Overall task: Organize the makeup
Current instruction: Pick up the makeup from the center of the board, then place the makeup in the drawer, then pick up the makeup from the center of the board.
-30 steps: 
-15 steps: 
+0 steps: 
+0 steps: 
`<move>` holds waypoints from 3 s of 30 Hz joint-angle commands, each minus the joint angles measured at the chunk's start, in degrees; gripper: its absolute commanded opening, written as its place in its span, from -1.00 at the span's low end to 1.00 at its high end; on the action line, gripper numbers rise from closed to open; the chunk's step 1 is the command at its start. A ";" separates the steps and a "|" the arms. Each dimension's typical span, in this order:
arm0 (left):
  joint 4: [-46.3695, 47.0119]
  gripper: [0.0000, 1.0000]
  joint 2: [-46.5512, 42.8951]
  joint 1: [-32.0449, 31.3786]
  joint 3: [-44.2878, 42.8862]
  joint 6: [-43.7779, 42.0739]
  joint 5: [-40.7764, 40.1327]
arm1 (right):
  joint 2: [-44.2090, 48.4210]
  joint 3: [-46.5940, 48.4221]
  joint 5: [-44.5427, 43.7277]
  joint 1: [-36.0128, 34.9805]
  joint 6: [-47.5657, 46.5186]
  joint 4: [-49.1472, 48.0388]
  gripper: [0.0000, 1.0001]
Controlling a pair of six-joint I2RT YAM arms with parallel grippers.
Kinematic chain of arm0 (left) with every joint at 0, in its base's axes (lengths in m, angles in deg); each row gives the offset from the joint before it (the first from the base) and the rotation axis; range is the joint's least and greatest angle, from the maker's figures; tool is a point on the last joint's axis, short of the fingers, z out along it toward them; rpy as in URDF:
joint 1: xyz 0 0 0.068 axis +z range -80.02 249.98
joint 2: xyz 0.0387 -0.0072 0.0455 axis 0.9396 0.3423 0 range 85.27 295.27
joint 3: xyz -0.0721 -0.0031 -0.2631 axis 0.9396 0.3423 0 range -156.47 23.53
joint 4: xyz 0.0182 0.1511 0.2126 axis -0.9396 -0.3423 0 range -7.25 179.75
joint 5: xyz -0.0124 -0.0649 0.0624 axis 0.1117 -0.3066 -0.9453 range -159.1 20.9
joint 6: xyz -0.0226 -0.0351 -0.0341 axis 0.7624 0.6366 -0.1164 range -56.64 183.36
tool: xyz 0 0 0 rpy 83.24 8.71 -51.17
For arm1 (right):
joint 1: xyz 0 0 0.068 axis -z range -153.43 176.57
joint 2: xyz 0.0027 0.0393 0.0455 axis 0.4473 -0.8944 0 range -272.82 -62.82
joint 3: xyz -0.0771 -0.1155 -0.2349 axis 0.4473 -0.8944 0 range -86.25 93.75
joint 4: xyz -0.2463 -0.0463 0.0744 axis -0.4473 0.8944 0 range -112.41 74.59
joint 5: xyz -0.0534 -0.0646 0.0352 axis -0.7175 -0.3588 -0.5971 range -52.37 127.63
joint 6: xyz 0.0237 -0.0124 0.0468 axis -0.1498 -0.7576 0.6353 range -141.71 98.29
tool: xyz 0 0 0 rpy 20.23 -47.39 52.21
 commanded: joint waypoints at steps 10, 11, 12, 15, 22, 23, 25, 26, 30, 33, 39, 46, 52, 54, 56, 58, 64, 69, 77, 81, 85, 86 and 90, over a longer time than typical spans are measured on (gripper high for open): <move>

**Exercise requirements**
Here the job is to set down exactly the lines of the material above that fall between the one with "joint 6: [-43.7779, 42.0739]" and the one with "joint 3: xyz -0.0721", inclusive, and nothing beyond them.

**Output of the task**
  joint 6: [-43.7779, 42.0739]
  joint 5: [-40.7764, 40.1327]
arm1 (right):
  joint 2: [-44.2090, 48.4210]
  joint 3: [-46.5940, 48.4221]
  joint 5: [-44.5427, 43.7277]
  joint 1: [-36.0128, 34.9805]
  joint 6: [-47.5657, 46.5186]
  joint 4: [-49.1472, 48.0388]
  gripper: [0.0000, 1.0001]
Controlling a pair of six-joint I2RT YAM arms with parallel grippers.
Kinematic chain of arm0 (left) with every joint at 0, in its base's axes (lengths in m, angles in deg); each row gives the offset from the joint before it (the first from the base) and the rotation axis; range is the joint's least and greatest angle, from the maker's figures; tool is a point on the last joint's axis, short of the fingers, z out along it toward them; rpy as in URDF:
joint 1: xyz 0 0 0.068 axis +z range -80.02 249.98
joint 2: xyz 0.0387 -0.0072 0.0455 axis 0.9396 0.3423 0 range 85.27 295.27
joint 3: xyz -0.0721 -0.0031 -0.2631 axis 0.9396 0.3423 0 range -156.47 23.53

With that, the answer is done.